Ружин вдруг быстро встал, покопался в карманах куртки, не глядя на
девушку, протянул ей ключи, бросил отрывисто:
- Уходи!
- А ты? - потянулась к нему Света.
Он оттолкнул ее и крикнул, зажмурив глаза:
- Уходи!
Света невольно попятилась назад, остановилась, растерянная, готовая
заплакать.
- Я прошу тебя,- проговорил он, сдерживаясь.- Мне надо побыть одному.
Она сделала несколько шагов назад, потом повернулась к нему спиной,
побрела, ссутулившись, вздрагивали плечи, длинный плащ путался в ногах.

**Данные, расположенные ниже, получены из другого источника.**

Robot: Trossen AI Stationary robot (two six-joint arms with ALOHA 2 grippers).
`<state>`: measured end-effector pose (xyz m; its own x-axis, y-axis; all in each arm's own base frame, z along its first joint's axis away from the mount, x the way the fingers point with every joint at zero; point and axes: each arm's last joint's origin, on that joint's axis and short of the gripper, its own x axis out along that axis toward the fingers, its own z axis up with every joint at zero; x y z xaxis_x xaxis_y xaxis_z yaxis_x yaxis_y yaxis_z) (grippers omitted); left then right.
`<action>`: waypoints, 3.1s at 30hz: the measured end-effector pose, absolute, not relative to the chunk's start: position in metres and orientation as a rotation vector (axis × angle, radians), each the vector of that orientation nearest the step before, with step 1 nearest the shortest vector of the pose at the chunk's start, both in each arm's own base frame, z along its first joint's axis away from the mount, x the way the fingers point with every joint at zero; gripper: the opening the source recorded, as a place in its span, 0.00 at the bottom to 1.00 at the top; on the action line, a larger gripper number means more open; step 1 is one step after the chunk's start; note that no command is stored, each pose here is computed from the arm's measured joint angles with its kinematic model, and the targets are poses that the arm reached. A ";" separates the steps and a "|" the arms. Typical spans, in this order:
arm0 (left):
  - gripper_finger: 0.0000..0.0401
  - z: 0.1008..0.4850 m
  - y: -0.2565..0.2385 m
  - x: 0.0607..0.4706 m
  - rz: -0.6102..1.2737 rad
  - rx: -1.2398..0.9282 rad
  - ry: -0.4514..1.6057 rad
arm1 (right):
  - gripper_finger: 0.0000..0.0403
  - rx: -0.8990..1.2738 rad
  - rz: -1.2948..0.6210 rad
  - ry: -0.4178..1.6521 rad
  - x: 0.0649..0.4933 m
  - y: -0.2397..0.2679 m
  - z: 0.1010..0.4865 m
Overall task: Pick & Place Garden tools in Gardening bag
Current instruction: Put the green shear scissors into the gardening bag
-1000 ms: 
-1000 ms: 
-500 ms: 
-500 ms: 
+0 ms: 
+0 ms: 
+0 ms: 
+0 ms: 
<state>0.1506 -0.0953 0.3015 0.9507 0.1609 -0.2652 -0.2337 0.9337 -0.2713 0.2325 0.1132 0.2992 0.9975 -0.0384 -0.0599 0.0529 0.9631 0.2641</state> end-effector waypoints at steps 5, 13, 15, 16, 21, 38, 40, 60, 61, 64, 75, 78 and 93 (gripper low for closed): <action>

Ружин подождал, пока она отойдет подальше, скроется за деревьями, курил
жадно, потом бросил сигарету, разделся, не суетясь, оставшись в плавках,
пробежался до кромки воды, остановился на секунду, выдохнул шумно и ступил в
воду.
Он плыл быстро и уверенно. Все дальше, дальше. Опять задул ветер, тот
самый, злой и колкий, с готовностью вынырнули "барашки", понеслись
неудержимо друг за другом. "Давай! Давай!" - вскрикивал Ружин, отфыркивался
и, истово вспенивая вязкую воду, короткими сильными гребками толкал себя
вперед.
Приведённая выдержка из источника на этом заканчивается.